To Clarke the diary was a revelation! Moreover, it was one of those sweet revelations which placed the fact of his own wit and wisdom in a clearer light than he had seen those admitted qualities before, for it showed that, though working in the dark, he had been guided aright by that special candle of understanding that must have been lit within him before his birth.

"Well, fancy that," cried he again and again in a kind of surprise. "I was right all the time!"

He sat late at night, coatless and collarless, at a table over the diary, Mrs. Clarke in the next room long since asleep, London asleep, the very night asleep from earth right up to heaven. Four days before a black cat had been adopted into the household. Surely it was that which had brought him the luck to get hold of the diary! – so easily, so unexpectedly. Pussie was now perched on the table, her purr the sole sound in the quietude, and Clarke, who would have scoffed at a hint of superstition, was stroking her, as he read for the third time those last pages written on the day of her death by the unhappy Frenchwoman.

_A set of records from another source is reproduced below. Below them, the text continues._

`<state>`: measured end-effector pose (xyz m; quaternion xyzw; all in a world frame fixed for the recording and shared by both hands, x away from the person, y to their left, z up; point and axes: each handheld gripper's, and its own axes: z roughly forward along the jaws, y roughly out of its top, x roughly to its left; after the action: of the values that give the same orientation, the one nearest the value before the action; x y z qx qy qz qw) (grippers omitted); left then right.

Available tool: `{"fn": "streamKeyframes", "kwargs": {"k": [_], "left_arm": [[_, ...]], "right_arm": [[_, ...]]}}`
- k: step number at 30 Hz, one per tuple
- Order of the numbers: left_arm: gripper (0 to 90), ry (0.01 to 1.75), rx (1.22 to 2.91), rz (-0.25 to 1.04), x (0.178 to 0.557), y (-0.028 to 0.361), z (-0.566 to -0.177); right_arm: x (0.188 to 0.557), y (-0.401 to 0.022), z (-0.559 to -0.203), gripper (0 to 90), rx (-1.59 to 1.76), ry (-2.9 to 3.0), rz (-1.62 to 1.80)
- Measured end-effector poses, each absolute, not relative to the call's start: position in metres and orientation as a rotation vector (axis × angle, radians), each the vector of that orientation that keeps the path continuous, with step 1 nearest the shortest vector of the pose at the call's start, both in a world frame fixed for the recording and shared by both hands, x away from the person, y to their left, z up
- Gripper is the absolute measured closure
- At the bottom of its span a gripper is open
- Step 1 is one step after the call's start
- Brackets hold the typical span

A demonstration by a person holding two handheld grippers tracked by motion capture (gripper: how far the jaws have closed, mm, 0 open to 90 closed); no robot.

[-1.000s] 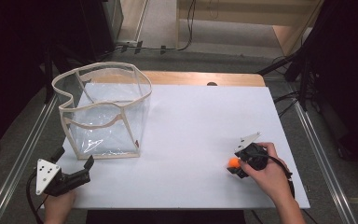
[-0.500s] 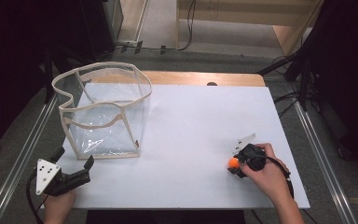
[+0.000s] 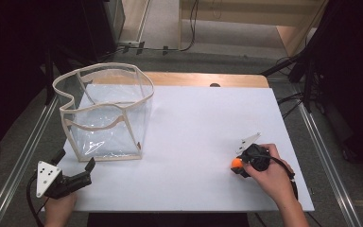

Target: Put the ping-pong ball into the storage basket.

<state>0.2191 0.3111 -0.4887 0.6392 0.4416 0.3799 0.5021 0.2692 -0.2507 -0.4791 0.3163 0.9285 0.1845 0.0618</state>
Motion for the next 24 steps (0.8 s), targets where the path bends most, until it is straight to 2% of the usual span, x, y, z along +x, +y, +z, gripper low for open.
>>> {"fn": "streamKeyframes", "kwargs": {"k": [24], "left_arm": [[0.0,1.066,1.545,0.917,0.219,0.311,-0.489]], "right_arm": [[0.282,-0.241,-0.462,48.0,0.927,2.834,0.605]]}}
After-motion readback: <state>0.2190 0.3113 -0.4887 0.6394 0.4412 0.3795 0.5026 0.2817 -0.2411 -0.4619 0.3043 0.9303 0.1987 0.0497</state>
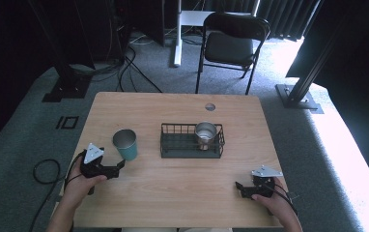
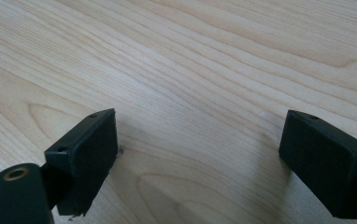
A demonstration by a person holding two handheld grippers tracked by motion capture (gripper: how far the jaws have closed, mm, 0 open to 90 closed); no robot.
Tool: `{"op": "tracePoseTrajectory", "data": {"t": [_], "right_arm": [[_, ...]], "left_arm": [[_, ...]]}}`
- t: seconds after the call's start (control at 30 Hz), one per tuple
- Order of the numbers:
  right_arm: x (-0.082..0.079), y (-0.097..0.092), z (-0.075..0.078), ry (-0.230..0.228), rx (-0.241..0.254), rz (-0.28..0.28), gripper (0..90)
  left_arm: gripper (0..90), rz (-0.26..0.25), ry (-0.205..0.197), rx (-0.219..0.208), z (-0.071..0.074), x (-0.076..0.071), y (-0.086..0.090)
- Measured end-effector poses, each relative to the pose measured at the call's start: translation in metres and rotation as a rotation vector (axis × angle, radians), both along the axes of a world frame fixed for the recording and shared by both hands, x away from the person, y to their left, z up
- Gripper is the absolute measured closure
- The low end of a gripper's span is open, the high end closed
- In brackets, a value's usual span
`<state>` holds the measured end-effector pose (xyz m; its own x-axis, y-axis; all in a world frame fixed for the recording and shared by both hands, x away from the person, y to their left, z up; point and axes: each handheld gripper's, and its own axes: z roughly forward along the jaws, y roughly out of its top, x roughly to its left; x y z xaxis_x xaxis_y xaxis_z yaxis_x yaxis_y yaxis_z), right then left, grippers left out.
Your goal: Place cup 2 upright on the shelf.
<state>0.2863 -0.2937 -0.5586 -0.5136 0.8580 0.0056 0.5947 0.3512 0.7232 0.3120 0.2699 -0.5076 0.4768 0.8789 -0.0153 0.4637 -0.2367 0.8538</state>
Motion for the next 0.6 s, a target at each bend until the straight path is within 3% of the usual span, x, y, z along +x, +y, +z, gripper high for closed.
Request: {"op": "tracePoseTrajectory", "data": {"t": [0.2,0.4,0.6], "right_arm": [[0.000,0.000,0.000,0.000,0.001,0.000,11.2],[0.000,0.000,0.000,0.000,0.000,0.000,11.2],[0.000,0.000,0.000,0.000,0.001,0.000,11.1]], "left_arm": [[1.1,-0.015,-0.015,-0.001,0.001,0.005,-0.008],[1.1,0.010,-0.018,-0.044,0.001,0.014,-0.012],[1.2,0.010,-0.030,-0.053,0.000,0.019,-0.016]]}}
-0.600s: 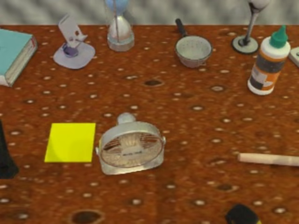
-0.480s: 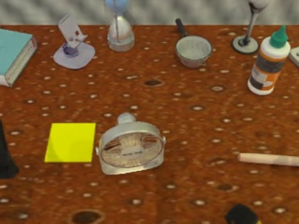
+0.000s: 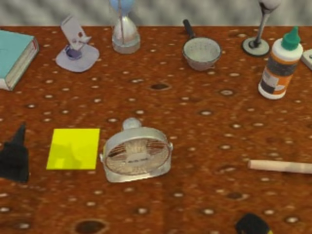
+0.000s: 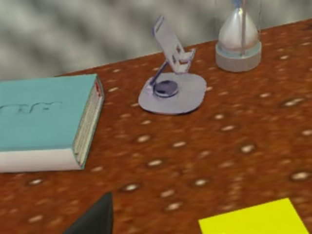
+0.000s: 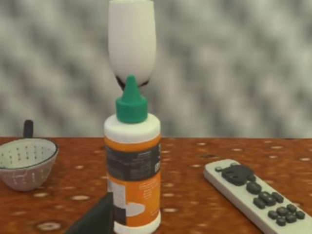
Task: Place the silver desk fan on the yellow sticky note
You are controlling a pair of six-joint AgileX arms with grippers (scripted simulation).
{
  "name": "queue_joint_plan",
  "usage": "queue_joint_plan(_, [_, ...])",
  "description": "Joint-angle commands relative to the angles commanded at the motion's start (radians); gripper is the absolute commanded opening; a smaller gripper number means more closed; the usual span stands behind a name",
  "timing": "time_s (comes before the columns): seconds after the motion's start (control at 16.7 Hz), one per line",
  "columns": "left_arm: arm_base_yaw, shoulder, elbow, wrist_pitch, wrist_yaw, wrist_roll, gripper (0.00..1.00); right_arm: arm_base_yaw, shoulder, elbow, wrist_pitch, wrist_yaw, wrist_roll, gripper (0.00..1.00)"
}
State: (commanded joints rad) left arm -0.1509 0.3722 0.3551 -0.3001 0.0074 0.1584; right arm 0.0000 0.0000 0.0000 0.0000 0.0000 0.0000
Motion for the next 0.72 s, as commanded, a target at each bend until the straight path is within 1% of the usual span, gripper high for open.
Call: queue_joint_plan(0.72, [-0.382, 1.208, 1.022, -0.805, -0.005, 0.417, 1.0, 0.0, 0.0, 0.0, 0.0, 0.0, 0.0, 1.0])
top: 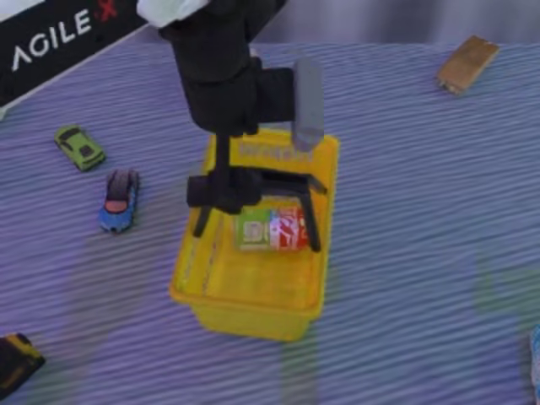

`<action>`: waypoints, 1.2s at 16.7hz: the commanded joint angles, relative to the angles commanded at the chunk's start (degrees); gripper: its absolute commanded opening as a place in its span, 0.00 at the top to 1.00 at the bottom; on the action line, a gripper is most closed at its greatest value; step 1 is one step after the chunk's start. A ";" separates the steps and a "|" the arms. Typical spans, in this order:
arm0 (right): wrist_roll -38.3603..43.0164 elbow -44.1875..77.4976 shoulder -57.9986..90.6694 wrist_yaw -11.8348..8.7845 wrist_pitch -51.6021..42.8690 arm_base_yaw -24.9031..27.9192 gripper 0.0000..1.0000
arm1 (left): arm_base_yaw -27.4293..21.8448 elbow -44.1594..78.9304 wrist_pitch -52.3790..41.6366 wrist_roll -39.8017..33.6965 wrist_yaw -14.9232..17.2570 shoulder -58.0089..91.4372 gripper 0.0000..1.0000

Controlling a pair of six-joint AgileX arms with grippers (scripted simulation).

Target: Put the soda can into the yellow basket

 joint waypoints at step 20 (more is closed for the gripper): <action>0.83 -3.72 -9.71 4.64 -4.65 -0.89 0.00 | -2.12 3.69 -0.32 4.54 -0.72 9.14 0.00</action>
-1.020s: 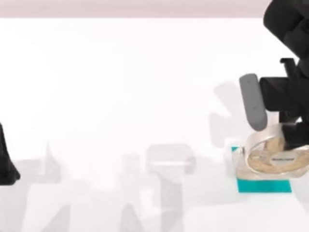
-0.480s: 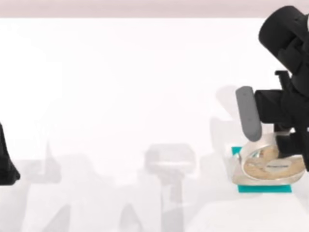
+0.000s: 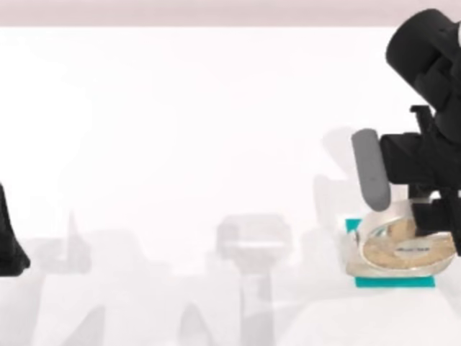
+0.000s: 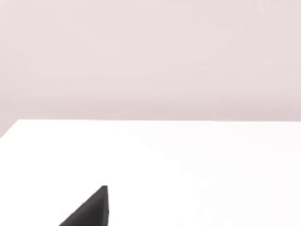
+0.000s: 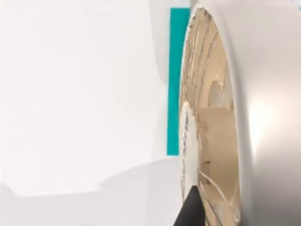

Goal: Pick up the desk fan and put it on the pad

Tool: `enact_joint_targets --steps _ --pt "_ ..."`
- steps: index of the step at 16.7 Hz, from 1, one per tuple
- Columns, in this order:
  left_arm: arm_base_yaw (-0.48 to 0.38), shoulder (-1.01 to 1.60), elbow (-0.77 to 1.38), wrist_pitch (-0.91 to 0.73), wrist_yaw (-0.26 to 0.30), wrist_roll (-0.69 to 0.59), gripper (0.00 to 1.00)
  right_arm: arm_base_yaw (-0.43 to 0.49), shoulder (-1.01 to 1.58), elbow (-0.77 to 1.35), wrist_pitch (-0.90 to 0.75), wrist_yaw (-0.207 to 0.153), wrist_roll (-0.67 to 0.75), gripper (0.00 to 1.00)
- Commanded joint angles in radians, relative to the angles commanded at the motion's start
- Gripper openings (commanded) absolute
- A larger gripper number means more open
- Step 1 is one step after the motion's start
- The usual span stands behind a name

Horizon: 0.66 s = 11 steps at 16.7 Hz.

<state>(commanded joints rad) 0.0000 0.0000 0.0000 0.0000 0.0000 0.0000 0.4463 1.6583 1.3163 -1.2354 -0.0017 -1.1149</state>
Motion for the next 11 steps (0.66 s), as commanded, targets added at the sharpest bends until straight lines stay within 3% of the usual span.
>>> enact_joint_targets --steps 5,11 --pt "0.0 0.0 0.0 0.0 0.0 0.0 1.0 0.0 0.0 0.0 0.0 0.0 0.0 0.98" --pt "0.0 0.0 0.0 0.0 0.0 0.0 1.0 0.0 0.0 0.0 0.0 0.0 0.0 1.0"
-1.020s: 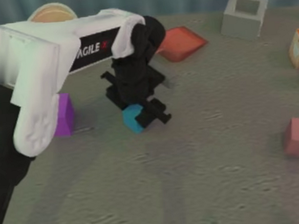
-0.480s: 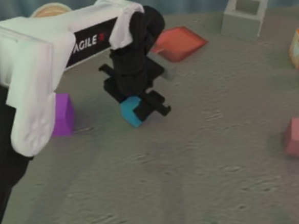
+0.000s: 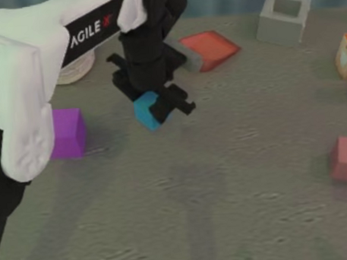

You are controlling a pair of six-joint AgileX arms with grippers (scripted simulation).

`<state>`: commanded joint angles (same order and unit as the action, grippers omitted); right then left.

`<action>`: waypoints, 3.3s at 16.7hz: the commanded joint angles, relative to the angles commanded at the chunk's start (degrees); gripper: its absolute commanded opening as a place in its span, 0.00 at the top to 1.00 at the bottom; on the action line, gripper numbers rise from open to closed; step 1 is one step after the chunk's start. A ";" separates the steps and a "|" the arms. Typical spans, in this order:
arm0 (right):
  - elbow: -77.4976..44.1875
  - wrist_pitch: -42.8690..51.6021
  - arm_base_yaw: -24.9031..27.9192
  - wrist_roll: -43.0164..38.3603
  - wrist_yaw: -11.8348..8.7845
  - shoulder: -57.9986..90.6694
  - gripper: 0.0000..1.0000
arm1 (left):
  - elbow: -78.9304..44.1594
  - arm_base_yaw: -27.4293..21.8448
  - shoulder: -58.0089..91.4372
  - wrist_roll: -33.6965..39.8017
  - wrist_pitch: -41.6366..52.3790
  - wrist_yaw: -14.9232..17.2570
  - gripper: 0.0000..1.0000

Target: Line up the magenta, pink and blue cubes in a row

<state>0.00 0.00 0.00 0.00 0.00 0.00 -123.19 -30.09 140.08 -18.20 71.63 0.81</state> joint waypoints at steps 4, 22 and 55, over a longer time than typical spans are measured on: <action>0.00 0.00 0.00 0.00 0.00 0.00 0.00 | -0.74 -2.43 0.42 -2.04 0.50 0.06 1.00; 0.00 0.00 0.00 0.00 0.00 0.00 0.00 | -2.86 -21.81 1.77 -20.00 1.50 0.61 1.00; 0.00 0.00 0.00 0.00 0.00 0.00 0.00 | 4.08 -21.99 3.35 -20.26 -7.18 0.67 0.00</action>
<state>0.00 0.00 0.00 0.00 0.00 0.00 -119.12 -52.07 143.43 -38.46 64.46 1.48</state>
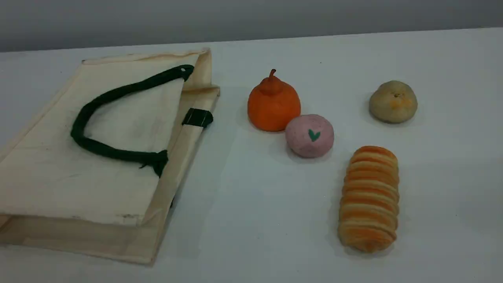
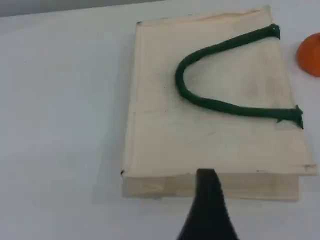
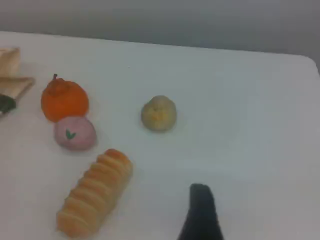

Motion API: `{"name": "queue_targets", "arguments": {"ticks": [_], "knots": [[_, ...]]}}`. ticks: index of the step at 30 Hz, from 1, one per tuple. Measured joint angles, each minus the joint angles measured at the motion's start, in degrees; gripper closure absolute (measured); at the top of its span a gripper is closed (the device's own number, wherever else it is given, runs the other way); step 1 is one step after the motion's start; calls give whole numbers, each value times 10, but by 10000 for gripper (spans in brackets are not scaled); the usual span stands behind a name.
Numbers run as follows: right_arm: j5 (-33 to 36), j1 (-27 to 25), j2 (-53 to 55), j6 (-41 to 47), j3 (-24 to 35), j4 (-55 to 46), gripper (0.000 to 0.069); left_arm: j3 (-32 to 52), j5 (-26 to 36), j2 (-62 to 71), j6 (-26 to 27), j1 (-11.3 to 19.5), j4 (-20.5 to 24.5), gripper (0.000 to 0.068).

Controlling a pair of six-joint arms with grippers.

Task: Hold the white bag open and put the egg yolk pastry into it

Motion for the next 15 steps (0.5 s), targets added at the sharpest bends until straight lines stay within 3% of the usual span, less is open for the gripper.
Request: {"name": "queue_targets", "arguments": {"ticks": [8, 15], "knots": [[0, 1, 0, 10, 0, 6, 211, 0, 0, 0, -1, 0, 0, 198], [-28, 33, 22, 70, -14, 0, 211, -22, -33, 53, -51, 0, 6, 198]]}}
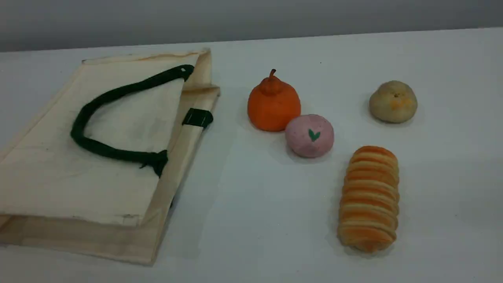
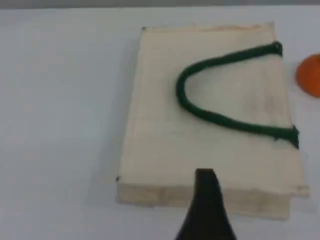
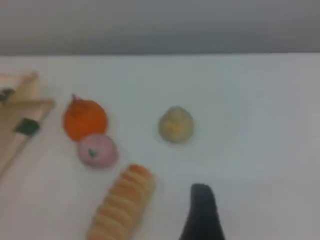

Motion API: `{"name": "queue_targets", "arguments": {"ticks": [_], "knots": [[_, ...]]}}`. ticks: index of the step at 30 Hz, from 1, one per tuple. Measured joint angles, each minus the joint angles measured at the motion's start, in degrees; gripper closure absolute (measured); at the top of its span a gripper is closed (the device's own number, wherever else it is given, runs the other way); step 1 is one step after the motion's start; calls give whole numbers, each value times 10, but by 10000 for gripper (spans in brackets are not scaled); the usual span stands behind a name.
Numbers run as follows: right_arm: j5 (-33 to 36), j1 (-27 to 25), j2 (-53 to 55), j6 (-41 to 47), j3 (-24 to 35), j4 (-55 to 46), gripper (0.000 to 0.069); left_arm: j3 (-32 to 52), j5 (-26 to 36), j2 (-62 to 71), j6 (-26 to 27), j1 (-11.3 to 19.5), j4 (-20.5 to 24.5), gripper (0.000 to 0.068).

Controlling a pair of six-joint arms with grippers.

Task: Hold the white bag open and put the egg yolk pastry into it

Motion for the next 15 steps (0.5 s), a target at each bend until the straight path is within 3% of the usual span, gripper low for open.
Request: {"name": "queue_targets", "arguments": {"ticks": [6, 15], "knots": [[-44, 15, 124, 1, -71, 0, 211, -64, -40, 121, 0, 0, -1, 198], [-62, 15, 352, 1, -226, 50, 211, -209, 0, 388, 0, 0, -7, 198]]}}
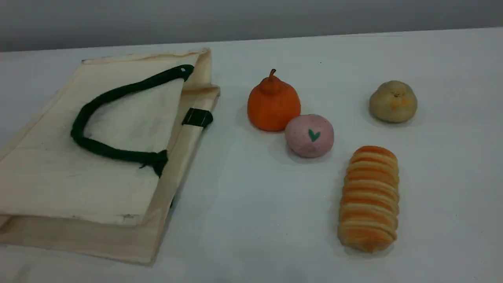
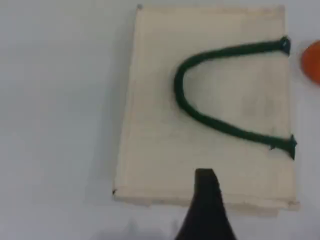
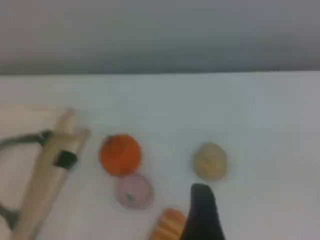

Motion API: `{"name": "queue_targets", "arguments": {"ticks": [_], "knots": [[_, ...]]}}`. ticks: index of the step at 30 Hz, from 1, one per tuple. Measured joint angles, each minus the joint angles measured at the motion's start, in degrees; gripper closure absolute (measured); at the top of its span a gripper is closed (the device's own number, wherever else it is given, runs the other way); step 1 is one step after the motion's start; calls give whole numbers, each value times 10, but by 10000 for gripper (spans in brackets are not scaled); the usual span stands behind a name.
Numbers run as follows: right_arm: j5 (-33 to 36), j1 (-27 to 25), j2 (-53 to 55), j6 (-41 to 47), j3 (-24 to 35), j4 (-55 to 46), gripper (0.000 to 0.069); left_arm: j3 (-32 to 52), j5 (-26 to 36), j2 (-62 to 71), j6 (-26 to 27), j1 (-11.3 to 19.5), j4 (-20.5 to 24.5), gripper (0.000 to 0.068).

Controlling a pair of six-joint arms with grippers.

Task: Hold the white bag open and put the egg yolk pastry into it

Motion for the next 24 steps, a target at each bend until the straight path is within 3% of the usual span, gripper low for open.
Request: {"name": "queue_targets", "arguments": {"ticks": [4, 12, 24], "knots": [[-32, 0, 74, -5, -26, 15, 211, -54, 8, 113, -9, 0, 1, 198], [-66, 0, 156, -16, -25, 27, 211, -70, -91, 270, -15, 0, 1, 198], [-113, 0, 348, -49, -64, 84, 211, -83, -187, 452, -15, 0, 2, 198]]}}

… I so seldom dream, that it has become the subject of remark, and Dr. Naurocki of the Institute said once that it is because I am such a "perfect animal." It is well to be a perfect something: but that much I owe only to my father and mother. I am afraid I am not a perfect anything else. A perfect liar, perhaps; a perfect adventuress; using as stepping-stones those whose fond hearts love me; shallow, thin within; made of hollow-ringing tin from my skin to the tissue of my liver. Oh, perhaps I might have done better for myself! Suppose I had stayed with Marguerite and le pre Armaud on the farm, and helped to milk the two cows, and met some rustic lover at the stile at dusk, and married him in muslin? It might have been as well! There is something in me that is famished and starved, and decayed, something that pines and sighs because of its utter thinness – I suppose it is what they call "the soul." I have lied until I am become a lie, an unreality, a Nothing. I seem to see myself clearly to-day; and if I could repent now, I'd say "I will arise and go to my father, and will say to him 'Father.'"

Too late now, I suppose. Marguerite would draw her skirts away from touching me, though the cut of the skirt would set me smiling; and, if the fatted calf was set before me on a soiled table-cloth, I should be ill.

Too late! You can't turn back the clock's hands: the clock stops. God help me, I feel horribly remorseful. Why should I have dreamt it? I so seldom dream! and I have never, I think, dreamt with such living vividness. I thought I saw my father and Marguerite standing over my dead body, staring at me. I saw them, and I saw myself, and my face was all bruised and wounded; and Marguerite said: "Well, she sought for it," and my father's face twitched, and suddenly he sobbed out: "I wish to Heaven I had died for her!" and my dead ears on the bed heard, and my dead heart throbbed just once again at him, and then was dead for ever.